> _ASSIGNED TASK_:
Check the material that follows for the word "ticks" and say how many lines contain it, with no other words.

======

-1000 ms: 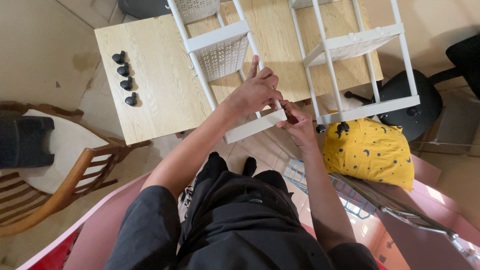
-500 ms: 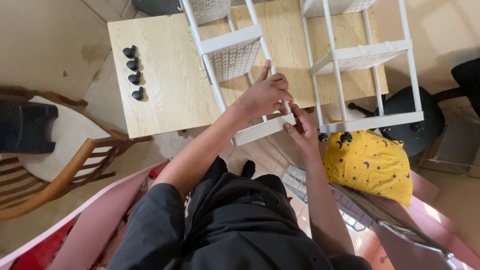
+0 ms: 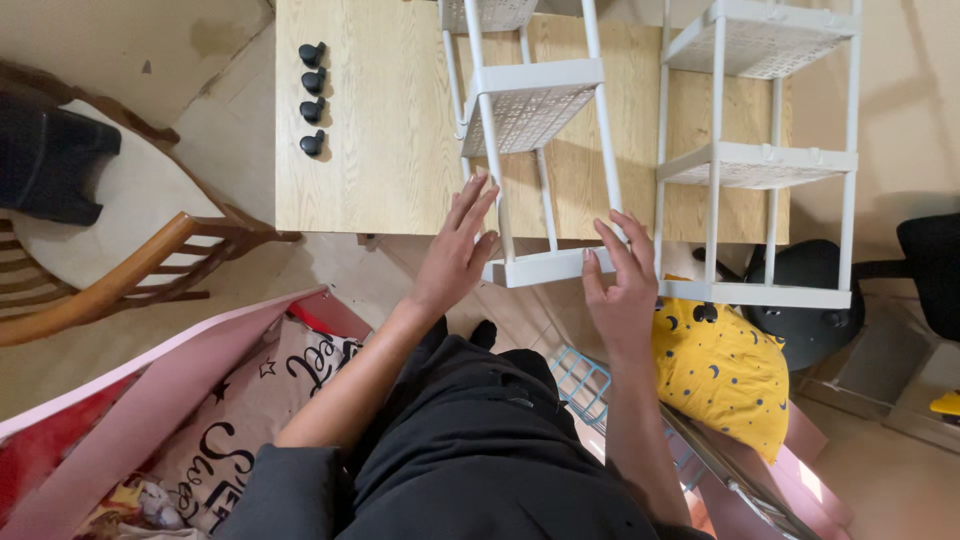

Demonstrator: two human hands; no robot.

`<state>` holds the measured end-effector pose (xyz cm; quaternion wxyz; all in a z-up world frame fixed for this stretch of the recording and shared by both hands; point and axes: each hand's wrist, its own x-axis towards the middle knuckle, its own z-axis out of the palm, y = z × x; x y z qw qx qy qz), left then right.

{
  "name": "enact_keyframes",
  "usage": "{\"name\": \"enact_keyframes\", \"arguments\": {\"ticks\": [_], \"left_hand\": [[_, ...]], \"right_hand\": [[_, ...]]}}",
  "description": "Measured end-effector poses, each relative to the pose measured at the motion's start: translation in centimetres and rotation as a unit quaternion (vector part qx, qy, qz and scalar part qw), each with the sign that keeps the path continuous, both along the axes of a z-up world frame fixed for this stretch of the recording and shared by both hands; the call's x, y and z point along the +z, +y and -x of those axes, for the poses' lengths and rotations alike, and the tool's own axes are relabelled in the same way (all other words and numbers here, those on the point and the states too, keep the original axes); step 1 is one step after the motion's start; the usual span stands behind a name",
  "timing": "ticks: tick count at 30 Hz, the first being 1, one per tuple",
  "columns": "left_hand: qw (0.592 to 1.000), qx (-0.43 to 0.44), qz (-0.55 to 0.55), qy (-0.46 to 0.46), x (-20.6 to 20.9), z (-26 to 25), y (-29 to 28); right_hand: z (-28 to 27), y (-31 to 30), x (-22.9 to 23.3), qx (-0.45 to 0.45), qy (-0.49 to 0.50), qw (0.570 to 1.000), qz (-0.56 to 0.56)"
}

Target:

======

> _SOLUTION BELOW_:
2